> WHAT THIS TASK INVOLVES
What lines below hold the string "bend"? Copy them all.

RECORD EXCERPTS Start Marker

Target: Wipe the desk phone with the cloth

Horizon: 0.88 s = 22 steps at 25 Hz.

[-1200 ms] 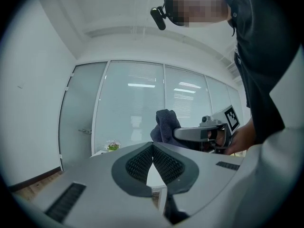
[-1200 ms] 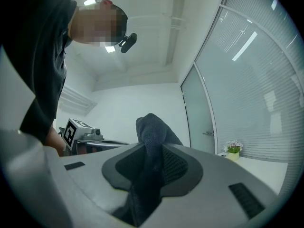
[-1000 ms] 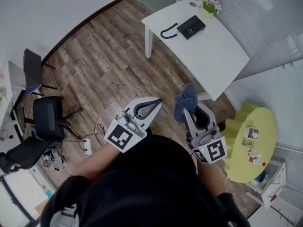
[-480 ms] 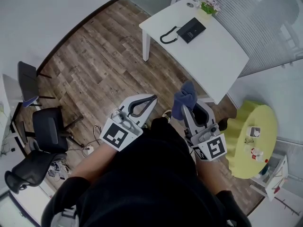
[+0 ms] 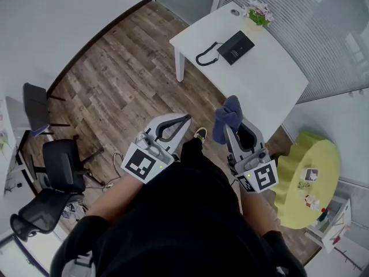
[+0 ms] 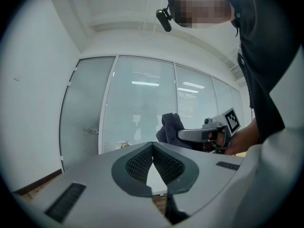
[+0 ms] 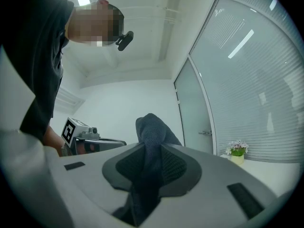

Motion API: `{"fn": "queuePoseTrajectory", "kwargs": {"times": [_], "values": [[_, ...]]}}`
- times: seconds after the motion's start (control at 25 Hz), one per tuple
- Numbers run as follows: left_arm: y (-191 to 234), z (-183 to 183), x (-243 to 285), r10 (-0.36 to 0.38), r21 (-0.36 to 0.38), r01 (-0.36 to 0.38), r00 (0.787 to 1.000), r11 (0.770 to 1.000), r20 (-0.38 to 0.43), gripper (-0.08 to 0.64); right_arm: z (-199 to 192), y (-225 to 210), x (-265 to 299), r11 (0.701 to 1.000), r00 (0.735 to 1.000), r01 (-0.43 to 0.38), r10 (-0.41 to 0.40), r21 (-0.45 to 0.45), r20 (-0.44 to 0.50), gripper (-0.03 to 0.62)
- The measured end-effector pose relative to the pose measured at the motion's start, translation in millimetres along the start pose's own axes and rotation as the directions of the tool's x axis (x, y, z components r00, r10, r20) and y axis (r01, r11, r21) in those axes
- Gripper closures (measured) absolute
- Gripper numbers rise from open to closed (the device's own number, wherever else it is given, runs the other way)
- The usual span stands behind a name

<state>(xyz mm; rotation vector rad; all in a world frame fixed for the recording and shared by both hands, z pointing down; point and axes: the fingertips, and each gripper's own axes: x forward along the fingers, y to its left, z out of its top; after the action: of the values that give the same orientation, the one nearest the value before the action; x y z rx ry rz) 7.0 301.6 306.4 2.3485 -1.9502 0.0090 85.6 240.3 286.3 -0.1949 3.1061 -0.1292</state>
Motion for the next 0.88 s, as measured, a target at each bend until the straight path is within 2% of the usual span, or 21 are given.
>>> {"fn": "queuePoseTrajectory", "kwargs": {"times": [0.44, 0.88], "values": [[39, 16, 100, -0.005, 0.006, 0.005, 1.000, 1.000, -0.019, 0.551, 4, -93, 39, 1.000, 0.999, -0.023, 0.023, 0.008, -0.022, 0.492], [44, 18, 198, -0.042, 0.024, 0.043, 0.998, 0.999, -0.051, 0.551, -8, -187, 41, 0.998, 0.998, -0.016, 0.019, 0.054, -0.060, 0.492]]}}
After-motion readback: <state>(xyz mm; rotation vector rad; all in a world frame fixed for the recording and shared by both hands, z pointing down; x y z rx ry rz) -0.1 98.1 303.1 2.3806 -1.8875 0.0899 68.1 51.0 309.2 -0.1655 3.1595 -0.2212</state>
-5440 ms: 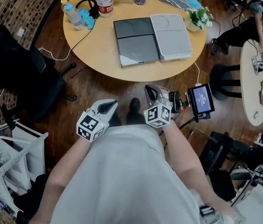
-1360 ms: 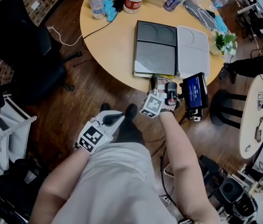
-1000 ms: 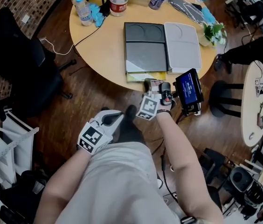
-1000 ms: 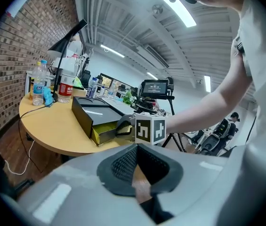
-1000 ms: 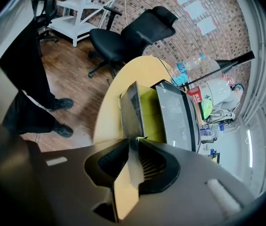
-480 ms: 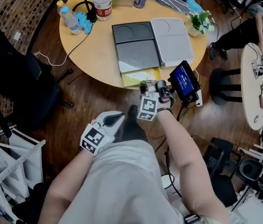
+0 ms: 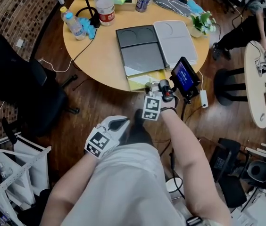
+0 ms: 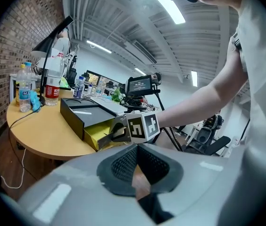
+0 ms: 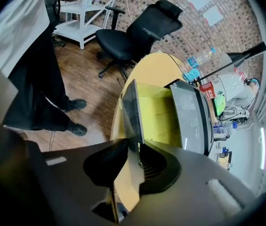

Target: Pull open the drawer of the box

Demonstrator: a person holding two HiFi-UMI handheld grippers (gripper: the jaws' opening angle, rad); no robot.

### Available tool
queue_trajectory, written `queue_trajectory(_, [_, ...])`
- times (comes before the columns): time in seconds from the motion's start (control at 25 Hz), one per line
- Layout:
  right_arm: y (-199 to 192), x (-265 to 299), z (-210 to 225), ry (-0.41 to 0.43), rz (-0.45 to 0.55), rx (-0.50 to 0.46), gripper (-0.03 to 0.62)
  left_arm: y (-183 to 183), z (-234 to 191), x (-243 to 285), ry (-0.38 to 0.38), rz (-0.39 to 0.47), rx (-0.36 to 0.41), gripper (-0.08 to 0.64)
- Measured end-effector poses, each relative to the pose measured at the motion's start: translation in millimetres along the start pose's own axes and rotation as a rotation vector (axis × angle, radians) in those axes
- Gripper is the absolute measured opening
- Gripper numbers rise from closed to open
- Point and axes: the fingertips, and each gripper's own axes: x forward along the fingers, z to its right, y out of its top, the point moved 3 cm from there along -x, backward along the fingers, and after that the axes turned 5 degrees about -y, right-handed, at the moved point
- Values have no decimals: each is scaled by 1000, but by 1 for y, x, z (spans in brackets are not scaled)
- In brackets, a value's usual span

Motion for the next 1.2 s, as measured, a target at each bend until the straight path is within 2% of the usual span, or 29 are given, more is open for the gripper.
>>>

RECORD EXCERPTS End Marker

> RESPONSE TO THE TASK
Motion for the next 0.88 s, as measured, a target at each bend until the straight path is within 2% of the usual span, or 21 are given.
Motion for the next 1.2 s, as measured, a target at each bend until the straight path is within 2% of the usual span, or 29 are given, more is open for the gripper.

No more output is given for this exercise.